*Directions*:
Going through the data below, please show each line containing the string "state".

Top of Given information

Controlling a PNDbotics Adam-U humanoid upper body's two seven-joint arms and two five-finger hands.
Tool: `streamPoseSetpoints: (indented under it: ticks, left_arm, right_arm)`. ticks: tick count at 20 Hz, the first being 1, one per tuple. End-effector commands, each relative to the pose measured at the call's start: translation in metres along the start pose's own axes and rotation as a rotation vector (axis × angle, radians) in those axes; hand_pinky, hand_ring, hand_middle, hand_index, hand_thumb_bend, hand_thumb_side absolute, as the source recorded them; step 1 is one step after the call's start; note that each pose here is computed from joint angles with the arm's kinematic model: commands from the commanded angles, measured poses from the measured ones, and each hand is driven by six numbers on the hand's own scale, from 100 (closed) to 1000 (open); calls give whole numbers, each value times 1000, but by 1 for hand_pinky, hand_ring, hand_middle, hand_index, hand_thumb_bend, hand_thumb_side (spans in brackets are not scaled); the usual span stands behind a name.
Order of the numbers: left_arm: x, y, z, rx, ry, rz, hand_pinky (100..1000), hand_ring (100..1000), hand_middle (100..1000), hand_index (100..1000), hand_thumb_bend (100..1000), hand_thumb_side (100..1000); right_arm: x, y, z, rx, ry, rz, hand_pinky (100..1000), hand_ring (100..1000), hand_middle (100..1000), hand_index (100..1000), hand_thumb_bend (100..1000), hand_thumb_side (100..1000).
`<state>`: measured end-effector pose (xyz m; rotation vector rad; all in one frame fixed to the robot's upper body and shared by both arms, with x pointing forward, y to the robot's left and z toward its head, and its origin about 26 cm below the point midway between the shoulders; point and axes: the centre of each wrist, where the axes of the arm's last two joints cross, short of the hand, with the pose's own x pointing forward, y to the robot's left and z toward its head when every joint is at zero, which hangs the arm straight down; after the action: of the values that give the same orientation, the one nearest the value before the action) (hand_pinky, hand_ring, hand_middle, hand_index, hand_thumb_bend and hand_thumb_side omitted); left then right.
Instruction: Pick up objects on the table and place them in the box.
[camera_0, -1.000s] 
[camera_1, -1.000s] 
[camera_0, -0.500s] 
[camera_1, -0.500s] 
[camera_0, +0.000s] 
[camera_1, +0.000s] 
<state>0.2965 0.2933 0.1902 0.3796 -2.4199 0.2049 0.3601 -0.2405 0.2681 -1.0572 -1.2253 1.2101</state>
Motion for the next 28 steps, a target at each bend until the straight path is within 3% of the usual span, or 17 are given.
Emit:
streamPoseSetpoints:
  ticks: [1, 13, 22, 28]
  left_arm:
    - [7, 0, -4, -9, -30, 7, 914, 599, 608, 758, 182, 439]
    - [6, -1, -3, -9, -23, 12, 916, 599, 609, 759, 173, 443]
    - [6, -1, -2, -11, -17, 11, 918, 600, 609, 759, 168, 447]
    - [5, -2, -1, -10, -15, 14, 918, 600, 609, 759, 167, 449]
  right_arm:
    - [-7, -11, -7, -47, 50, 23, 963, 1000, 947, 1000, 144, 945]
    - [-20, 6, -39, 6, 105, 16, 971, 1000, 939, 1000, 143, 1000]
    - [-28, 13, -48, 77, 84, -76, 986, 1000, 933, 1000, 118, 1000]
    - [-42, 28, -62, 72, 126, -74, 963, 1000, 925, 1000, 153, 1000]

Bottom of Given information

*Solution to this problem*:
`<state>`: measured end-effector pose (xyz m; rotation vector rad; all in one frame fixed to the robot's upper body and shared by both arms, with x pointing forward, y to the robot's left and z toward its head, and its origin about 26 cm below the point midway between the shoulders; point and axes: the centre of each wrist, where the axes of the arm's last two joints cross, short of the hand, with the pose's own x pointing forward, y to the robot's left and z toward its head when every joint is at zero, which hangs the arm straight down; after the action: of the values that give the same orientation, the one nearest the value before the action) (hand_pinky, hand_ring, hand_middle, hand_index, hand_thumb_bend and hand_thumb_side omitted); left then right.
<state>0.2965 0.2933 0.1902 0.3796 -2.4199 0.2049 0.3601 -0.2405 0.2681 -1.0572 -1.2253 1.2101</state>

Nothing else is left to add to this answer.